Harnessing hierarchical architectures to trap light for efficient photoelectrochemical cells

Abstract

Photoelectrochemical (PEC) cells including dye-sensitized solar cells and photoelectrochemical water splitting devices are a promising approach to effectively harvesting and storing solar energy, but the contradictory requirements on the device design with sustainable materials between charge collection and light absorption hinder their development. An ideal material possessing simultaneously wide and strong photo-absorption and high electrical conductivity is hard to come by, but these features can be built into hierarchical structures by rationally combining materials with multiple dimensions and multiple functions, thereby solving the contradiction between charge collection and light absorption.

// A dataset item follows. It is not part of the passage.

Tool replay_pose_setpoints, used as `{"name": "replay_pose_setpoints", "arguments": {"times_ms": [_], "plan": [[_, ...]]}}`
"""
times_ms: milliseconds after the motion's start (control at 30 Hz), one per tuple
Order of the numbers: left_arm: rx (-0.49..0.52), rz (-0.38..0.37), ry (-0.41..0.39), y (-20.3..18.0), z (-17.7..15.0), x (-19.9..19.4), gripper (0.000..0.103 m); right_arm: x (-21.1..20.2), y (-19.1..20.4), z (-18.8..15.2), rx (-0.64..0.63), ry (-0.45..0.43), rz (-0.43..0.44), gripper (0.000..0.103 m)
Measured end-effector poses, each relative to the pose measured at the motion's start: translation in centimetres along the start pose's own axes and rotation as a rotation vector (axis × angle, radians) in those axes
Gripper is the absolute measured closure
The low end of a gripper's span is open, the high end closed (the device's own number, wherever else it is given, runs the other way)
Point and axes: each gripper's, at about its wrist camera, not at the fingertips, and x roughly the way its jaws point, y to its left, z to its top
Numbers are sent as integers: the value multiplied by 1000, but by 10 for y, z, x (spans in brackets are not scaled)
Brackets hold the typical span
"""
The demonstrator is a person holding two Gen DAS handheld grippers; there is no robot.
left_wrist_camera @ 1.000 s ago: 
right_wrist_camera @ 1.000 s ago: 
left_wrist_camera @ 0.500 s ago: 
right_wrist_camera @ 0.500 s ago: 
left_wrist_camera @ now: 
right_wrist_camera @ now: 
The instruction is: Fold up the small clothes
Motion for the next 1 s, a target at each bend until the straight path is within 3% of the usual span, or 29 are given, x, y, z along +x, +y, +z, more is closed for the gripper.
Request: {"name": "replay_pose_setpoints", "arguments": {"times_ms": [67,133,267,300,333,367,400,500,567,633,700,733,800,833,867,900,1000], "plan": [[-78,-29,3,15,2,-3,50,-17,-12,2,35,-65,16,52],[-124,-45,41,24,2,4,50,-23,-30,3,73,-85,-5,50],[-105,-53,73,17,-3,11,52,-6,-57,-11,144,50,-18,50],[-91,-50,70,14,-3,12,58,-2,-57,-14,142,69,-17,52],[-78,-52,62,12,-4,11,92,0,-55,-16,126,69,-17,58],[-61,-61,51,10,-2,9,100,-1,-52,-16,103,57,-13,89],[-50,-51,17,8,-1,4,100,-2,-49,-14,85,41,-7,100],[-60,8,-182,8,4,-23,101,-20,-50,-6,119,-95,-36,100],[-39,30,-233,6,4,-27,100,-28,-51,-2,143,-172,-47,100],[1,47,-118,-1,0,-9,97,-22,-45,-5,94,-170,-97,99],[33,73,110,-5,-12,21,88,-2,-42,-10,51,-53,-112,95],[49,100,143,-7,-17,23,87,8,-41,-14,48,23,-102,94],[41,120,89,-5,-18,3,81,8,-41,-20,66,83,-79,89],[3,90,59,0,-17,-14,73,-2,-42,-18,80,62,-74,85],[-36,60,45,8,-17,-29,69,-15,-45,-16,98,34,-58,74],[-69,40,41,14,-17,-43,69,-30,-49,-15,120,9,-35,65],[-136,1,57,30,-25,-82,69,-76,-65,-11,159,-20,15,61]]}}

In this article, we review recent progress in the design and utilization of hierarchical architectures here, specifically referring to structures with a combination of 0–3D entities, for PEC cells. Inspired by the natural photosynthesis system, which divides the overall task among chloroplasts, foliages, trunks and branches, we split the hierarchical structure into three functional parts, a surface coating layer for anti-reflection and charge transfer, a light absorbing block and a support structure good in anti-transmittance and charge transport. In this way, the above-mentioned contradiction in solar energy conversion can be solved by decoupling the charge collection from optical propagation. The design ideas and the underlying mechanisms of each part of the hierarchical structure are discussed in detail. In general, appropriately designing each individual unit to control light absorption and charge transport is the main strategy to trap light and to direct charge carriers. Finally, the prospects and future directions are presented.